[Work instructions]: Please repeat the records below exactly, but only from the line that contains "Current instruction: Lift" onward, ending with the last line.
** Records follows **
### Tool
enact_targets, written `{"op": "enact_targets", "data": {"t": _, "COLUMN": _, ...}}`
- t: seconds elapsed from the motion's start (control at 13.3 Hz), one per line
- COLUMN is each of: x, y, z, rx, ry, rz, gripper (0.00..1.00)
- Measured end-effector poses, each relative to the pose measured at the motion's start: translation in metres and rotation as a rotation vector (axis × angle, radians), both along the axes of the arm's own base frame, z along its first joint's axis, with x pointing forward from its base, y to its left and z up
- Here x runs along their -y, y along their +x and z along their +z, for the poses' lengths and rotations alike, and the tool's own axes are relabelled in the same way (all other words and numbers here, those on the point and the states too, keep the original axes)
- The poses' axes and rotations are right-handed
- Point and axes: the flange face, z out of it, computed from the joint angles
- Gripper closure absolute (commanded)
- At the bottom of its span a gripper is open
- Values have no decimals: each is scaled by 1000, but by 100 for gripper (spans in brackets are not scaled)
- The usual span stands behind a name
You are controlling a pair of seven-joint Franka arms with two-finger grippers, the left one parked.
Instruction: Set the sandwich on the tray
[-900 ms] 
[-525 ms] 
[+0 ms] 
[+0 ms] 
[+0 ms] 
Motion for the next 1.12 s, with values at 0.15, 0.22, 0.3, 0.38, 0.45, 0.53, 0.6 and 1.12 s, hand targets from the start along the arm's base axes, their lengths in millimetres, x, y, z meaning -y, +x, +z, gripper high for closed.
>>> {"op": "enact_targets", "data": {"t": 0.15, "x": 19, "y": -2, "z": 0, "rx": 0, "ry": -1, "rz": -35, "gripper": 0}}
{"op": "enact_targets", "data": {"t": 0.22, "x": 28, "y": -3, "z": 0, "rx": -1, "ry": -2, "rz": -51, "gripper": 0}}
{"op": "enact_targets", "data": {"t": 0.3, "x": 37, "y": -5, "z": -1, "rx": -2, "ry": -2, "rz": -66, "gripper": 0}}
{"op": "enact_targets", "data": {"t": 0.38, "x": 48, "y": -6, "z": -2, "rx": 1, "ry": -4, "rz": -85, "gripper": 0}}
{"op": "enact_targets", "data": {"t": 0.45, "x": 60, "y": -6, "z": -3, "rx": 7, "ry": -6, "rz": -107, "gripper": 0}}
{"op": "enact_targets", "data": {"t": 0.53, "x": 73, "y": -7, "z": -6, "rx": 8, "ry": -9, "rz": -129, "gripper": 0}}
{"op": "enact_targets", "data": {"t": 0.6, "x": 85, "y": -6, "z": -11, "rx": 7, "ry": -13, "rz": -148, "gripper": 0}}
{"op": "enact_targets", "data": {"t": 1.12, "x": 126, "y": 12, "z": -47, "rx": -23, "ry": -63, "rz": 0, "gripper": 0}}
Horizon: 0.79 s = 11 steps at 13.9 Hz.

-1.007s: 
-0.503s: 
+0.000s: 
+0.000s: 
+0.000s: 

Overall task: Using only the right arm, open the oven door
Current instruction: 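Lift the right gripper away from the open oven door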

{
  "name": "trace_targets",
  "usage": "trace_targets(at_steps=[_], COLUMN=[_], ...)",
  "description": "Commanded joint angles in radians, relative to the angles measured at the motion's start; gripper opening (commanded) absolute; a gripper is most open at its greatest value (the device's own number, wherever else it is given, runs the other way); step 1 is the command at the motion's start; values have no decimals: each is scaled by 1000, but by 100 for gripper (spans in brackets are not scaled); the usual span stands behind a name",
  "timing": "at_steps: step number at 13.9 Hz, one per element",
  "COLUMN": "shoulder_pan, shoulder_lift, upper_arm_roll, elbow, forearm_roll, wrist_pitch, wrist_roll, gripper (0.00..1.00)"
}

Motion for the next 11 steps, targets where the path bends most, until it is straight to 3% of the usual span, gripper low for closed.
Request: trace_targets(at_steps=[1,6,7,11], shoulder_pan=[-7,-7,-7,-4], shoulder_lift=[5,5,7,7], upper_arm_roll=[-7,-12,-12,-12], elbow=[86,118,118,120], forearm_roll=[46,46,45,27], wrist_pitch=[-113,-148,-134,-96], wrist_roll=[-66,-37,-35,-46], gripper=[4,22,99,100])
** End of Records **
[Completed task]:
Current instruction: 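Lift the right gripper away from the open oven door
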
{
  "name": "trace_targets",
  "usage": "trace_targets(at_steps=[_], COLUMN=[_], ...)",
  "description": "Commanded joint angles in radians, relative to the angles measured at the motion's start; gripper opening (commanded) absolute; a gripper is most open at its greatest value (the device's own number, wherever else it is given, runs the other way); step 1 is the command at the motion's start; values have no decimals: each is scaled by 1000, but by 100 for gripper (spans in brackets are not scaled); the usual span stands behind a name",
  "timing": "at_steps: step number at 13.9 Hz, one per element",
  "COLUMN": "shoulder_pan, shoulder_lift, upper_arm_roll, elbow, forearm_roll, wrist_pitch, wrist_roll, gripper (0.00..1.00)"
}

Motion for the next 11 steps, targets where the path bends most, until it is straight to 3% of the usual span, gripper low for closed.
Request: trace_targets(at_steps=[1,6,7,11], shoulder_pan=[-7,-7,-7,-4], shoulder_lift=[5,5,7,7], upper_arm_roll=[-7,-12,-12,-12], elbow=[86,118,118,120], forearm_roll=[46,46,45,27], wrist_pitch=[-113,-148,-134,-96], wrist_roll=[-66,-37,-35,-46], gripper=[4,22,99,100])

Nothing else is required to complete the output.